▶ Exercise prompt: Beneath this instruction is a listing; print exactly the lines in it starting at the line that contains "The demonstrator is" and going through the line that contains "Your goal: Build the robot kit".

▶ Provided data:
# # #
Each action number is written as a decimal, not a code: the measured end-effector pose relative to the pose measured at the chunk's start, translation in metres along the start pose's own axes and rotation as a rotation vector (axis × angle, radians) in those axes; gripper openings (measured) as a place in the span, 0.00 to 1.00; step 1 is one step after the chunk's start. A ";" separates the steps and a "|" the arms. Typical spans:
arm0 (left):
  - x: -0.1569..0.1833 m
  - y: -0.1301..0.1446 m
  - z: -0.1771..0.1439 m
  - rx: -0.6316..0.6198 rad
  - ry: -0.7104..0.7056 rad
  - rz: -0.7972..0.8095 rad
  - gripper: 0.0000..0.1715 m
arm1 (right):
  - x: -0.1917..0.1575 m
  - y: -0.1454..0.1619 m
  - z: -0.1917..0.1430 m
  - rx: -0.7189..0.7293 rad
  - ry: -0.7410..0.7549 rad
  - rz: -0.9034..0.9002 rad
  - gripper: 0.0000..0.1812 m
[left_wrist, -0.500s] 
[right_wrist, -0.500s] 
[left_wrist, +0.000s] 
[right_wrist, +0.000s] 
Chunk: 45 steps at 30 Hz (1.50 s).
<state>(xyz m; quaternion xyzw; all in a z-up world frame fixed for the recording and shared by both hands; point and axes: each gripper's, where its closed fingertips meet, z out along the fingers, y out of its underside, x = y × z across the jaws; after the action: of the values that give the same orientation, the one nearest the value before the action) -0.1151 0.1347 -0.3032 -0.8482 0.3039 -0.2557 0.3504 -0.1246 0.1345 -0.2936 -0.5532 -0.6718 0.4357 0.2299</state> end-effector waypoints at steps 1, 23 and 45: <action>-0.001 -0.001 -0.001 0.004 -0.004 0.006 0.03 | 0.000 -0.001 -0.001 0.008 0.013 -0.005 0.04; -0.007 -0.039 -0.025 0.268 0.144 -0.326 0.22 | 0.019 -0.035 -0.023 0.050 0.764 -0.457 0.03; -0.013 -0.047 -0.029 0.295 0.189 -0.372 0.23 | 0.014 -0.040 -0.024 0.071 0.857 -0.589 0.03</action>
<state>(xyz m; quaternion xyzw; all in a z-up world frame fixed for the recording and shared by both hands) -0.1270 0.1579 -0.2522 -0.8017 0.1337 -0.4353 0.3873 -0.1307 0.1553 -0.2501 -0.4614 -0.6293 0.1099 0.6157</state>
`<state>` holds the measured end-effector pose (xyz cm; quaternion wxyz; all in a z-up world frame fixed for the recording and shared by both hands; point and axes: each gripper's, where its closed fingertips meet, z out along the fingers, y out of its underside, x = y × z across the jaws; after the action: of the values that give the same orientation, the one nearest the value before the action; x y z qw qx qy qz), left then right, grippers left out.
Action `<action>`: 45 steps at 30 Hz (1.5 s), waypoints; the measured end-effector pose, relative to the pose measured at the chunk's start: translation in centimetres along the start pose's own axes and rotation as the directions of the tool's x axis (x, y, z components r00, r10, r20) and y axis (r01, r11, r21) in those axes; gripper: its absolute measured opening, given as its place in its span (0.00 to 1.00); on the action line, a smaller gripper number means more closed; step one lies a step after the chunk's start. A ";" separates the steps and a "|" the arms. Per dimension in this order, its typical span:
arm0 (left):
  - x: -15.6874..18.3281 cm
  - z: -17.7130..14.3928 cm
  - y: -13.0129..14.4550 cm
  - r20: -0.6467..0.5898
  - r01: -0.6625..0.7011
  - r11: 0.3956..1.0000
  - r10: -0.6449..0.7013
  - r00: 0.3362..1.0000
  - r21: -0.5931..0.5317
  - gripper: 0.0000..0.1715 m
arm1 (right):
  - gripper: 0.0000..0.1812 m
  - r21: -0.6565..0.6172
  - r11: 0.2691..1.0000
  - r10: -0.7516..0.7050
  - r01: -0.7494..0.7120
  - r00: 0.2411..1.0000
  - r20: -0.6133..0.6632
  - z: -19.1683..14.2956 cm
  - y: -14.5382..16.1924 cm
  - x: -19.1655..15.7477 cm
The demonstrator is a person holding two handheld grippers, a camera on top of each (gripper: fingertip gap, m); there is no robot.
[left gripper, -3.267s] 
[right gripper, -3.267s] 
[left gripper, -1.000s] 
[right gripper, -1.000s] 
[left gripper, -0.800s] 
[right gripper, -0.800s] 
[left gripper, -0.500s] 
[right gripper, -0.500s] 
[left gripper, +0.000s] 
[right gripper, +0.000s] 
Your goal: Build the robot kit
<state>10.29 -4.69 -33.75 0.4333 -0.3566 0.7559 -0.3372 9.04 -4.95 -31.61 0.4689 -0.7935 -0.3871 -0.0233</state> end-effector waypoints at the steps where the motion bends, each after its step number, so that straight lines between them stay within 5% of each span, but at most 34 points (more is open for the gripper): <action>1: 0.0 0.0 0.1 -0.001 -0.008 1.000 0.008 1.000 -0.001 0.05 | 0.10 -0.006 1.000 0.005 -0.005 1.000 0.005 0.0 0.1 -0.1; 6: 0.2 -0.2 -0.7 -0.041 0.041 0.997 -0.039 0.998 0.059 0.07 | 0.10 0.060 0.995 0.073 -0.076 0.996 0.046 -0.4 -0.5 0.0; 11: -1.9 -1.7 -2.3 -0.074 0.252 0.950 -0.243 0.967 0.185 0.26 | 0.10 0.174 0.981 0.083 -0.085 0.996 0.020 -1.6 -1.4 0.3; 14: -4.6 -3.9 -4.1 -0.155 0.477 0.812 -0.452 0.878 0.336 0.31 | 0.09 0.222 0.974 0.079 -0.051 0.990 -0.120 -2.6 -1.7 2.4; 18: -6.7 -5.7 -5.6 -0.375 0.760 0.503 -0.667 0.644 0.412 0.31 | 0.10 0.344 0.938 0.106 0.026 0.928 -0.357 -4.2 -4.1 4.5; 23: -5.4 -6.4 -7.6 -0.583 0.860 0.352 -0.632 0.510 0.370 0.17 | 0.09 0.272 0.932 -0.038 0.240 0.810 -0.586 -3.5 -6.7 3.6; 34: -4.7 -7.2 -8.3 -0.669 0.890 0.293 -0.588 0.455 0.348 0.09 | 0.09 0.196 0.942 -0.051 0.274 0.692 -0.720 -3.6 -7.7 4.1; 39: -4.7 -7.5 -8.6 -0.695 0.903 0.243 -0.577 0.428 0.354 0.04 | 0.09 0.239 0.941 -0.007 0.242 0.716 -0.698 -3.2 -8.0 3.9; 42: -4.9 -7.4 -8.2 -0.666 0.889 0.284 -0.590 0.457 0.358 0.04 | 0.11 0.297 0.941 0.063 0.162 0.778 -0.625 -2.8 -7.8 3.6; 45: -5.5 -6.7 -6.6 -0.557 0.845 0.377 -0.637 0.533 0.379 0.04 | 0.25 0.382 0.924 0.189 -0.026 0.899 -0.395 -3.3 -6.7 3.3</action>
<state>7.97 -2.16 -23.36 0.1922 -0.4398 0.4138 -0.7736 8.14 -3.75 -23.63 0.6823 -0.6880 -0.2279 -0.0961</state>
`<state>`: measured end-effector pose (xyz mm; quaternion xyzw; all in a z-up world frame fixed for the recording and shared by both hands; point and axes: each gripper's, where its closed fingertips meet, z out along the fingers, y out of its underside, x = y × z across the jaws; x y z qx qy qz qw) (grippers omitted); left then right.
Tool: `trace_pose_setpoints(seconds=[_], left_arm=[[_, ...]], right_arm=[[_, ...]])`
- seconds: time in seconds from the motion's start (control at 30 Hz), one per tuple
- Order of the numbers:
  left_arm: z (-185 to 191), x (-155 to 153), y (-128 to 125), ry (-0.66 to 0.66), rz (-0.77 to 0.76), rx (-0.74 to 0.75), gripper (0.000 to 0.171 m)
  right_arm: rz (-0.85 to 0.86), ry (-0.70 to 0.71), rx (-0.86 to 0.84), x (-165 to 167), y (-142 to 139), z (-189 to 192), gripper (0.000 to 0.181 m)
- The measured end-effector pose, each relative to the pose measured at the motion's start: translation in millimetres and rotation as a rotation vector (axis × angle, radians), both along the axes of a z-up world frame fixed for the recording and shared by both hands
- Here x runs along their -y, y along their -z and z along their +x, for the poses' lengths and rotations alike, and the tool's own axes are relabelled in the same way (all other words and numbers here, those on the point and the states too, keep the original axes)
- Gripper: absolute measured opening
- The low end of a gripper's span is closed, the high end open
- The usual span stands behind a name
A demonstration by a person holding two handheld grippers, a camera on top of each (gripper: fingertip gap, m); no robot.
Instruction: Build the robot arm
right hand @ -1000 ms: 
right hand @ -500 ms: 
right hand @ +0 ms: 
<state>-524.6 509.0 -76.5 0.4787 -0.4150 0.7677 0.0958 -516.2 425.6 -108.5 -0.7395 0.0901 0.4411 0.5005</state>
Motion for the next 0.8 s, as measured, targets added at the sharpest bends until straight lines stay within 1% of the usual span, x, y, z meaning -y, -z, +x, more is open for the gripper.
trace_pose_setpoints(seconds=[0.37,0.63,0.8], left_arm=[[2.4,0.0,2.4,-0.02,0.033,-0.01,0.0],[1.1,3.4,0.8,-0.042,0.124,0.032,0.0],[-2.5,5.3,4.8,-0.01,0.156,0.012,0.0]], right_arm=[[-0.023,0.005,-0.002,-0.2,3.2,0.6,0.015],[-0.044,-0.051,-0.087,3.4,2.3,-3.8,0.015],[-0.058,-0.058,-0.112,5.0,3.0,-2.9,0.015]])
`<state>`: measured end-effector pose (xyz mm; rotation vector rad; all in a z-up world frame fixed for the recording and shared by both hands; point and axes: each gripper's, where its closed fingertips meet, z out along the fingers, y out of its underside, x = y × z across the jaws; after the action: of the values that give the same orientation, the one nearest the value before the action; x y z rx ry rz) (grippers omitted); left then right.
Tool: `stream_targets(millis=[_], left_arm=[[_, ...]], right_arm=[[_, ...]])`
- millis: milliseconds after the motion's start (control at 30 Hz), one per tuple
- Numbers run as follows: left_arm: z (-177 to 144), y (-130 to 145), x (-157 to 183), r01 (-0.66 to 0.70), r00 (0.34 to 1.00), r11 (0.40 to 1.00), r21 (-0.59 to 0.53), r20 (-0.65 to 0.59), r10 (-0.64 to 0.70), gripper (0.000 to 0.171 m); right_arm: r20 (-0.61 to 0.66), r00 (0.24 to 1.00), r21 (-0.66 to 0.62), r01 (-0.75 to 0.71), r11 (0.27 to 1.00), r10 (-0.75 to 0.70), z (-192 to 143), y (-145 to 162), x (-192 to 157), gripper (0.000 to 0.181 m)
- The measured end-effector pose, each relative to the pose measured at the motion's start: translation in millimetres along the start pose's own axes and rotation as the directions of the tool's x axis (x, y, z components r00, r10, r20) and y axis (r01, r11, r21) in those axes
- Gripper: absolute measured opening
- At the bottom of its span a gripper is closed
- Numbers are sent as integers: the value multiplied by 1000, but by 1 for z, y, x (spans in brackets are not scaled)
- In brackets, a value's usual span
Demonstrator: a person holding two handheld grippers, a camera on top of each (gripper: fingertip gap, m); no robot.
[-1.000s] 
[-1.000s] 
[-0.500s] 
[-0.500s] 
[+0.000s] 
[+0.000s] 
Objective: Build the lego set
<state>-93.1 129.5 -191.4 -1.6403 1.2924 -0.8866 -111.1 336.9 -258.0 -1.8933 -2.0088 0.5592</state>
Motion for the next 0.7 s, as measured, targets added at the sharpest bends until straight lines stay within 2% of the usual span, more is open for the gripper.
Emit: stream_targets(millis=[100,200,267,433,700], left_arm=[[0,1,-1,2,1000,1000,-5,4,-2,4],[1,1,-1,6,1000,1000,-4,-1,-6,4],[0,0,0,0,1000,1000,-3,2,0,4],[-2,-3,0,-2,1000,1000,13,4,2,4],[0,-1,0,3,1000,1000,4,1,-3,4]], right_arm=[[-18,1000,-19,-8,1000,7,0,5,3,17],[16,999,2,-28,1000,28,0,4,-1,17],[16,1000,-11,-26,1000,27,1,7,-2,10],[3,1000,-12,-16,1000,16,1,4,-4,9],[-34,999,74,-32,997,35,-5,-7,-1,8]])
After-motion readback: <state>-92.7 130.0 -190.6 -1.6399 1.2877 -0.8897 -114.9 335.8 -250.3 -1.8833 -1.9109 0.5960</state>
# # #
▶ Solution to this task:
The demonstrator is a person holding two handheld grippers, a camera on top of each (gripper: fingertip gap, m); there is no robot.
[left gripper, -3.267s] 
[right gripper, -3.267s] 
[left gripper, -1.000s] 
[right gripper, -1.000s] 
[left gripper, -0.800s] 
[right gripper, -0.800s] 
[left gripper, -0.500s] 
[right gripper, -0.500s] 
[left gripper, +0.000s] 
[right gripper, +0.000s] 
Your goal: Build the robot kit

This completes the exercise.